Collected material ::
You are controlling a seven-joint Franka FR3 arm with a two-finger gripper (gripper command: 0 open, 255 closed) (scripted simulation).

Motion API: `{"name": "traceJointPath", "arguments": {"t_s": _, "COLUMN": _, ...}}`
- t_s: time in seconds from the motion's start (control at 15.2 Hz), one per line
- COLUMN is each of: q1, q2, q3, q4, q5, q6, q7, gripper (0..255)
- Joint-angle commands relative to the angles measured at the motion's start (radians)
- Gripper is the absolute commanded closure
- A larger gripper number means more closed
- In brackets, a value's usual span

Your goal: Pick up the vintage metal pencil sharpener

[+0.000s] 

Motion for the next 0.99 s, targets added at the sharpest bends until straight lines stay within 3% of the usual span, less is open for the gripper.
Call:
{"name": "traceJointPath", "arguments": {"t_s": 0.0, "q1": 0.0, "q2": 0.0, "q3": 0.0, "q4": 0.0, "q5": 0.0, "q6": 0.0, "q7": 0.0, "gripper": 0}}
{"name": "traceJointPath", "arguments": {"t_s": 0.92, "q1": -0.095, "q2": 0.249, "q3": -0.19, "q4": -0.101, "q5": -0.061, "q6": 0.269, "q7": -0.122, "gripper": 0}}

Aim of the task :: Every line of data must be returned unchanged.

Response area ::
You are controlling a seven-joint Franka FR3 arm with a two-finger gripper (gripper command: 0 open, 255 closed) (scripted simulation).

Motion API: `{"name": "traceJointPath", "arguments": {"t_s": _, "COLUMN": _, ...}}`
- t_s: time in seconds from the motion's start (control at 15.2 Hz), one per line
- COLUMN is each of: q1, q2, q3, q4, q5, q6, q7, gripper (0..255)
- Joint-angle commands relative to the angles measured at the motion's start (radians)
- Gripper is the absolute commanded closure
- A larger gripper number means more closed
- In brackets, a value's usual span

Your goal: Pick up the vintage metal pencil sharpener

[+0.000s] 

Motion for the next 0.99 s, targets added at the sharpest bends until straight lines stay within 3% of the usual span, less is open for the gripper.
Call:
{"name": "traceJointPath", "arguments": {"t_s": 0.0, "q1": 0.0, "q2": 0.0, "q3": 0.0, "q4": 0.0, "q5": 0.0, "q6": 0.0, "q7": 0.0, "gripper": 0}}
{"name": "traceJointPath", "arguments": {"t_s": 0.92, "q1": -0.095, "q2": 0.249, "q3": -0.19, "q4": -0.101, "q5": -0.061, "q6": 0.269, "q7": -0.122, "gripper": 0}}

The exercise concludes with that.